### Problem requirements
The stretch from the line with "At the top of" through the line with "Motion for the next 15" in the records below: write it out exactly, and nothing else.

### Data for analysis

□ □ □ □ □ □ □

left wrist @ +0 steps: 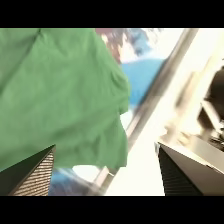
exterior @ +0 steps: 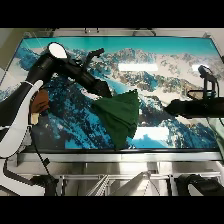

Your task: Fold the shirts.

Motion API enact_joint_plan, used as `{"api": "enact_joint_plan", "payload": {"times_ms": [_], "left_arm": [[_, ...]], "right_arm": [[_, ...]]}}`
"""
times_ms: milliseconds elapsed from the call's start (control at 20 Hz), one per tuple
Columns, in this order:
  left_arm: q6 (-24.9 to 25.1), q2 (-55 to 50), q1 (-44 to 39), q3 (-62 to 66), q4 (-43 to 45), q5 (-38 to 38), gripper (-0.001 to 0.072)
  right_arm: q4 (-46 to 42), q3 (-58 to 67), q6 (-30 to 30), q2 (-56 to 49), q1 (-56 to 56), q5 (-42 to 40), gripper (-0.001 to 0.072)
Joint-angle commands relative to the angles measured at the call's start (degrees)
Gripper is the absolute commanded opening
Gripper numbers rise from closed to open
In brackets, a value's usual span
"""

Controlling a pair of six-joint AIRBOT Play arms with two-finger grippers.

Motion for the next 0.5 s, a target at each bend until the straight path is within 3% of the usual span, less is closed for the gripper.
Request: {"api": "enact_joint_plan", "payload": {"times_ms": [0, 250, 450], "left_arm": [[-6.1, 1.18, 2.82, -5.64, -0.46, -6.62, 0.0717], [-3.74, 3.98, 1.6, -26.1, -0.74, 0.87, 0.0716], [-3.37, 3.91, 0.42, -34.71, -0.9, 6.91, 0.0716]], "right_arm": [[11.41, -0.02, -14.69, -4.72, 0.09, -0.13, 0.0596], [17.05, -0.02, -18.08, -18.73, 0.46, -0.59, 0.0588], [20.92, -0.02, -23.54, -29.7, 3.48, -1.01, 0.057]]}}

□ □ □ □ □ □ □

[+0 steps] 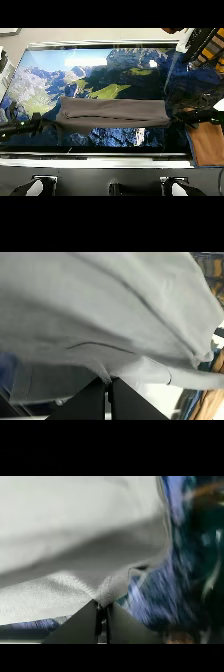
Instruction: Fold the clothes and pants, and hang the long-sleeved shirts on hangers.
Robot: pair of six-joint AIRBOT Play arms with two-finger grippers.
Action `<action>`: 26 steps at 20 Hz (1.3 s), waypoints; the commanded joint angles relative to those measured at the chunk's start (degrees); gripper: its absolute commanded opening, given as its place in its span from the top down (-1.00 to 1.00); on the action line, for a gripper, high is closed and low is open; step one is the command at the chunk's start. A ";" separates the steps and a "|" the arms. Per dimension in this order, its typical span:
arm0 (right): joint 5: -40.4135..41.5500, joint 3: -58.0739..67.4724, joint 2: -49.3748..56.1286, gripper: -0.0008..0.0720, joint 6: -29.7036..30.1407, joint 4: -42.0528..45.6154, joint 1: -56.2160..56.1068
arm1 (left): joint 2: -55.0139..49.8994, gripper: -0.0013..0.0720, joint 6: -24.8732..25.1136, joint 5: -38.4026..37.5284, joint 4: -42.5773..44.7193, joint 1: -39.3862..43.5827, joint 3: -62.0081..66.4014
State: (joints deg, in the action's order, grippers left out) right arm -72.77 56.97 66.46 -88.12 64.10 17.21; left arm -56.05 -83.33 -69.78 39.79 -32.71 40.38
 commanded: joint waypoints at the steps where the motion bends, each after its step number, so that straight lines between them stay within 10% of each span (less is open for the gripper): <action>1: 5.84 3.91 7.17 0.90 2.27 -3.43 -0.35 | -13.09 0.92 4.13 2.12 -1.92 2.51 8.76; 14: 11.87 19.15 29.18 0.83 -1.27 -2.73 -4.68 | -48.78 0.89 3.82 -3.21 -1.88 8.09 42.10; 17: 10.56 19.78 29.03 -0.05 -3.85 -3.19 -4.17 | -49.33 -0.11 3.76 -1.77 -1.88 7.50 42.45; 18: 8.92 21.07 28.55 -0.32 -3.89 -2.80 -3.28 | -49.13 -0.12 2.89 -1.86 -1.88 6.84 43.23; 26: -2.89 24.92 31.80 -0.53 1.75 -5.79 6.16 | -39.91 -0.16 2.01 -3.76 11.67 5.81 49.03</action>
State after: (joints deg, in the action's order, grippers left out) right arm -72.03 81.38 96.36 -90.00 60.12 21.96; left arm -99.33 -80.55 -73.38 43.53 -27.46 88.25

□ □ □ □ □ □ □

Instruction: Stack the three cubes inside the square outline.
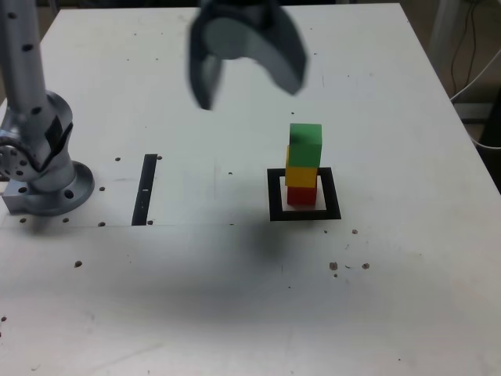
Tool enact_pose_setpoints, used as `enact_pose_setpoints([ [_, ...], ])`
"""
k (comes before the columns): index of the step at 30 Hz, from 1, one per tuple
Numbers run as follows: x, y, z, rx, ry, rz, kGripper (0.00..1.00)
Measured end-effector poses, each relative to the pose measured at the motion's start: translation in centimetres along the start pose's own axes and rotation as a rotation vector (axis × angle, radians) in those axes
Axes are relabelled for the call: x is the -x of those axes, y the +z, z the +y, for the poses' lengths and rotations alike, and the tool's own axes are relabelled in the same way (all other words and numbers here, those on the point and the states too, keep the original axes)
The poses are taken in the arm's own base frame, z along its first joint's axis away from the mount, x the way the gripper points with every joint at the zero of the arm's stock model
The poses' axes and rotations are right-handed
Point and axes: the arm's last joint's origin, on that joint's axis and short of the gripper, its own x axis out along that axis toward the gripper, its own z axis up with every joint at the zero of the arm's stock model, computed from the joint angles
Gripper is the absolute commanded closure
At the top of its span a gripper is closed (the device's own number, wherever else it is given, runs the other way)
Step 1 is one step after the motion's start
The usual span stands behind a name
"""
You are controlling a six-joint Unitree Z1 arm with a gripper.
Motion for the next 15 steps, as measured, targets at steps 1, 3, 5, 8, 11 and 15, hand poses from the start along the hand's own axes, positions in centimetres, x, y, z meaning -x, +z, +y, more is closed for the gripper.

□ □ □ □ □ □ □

### Exercise solution
At the top of its span a gripper is closed (the device's own number, wherever else it is given, runs the other way)
Step 1 is one step after the motion's start
The usual span stands behind a name
"""
You are controlling a six-joint Unitree Z1 arm with a gripper.
Motion for the next 15 steps, as measured, targets at steps 1, 3, 5, 8, 11 and 15, hand poses from the start along the hand's own axes, positions in centimetres, x, y, z meaning -x, +z, +y, more is closed for the gripper.

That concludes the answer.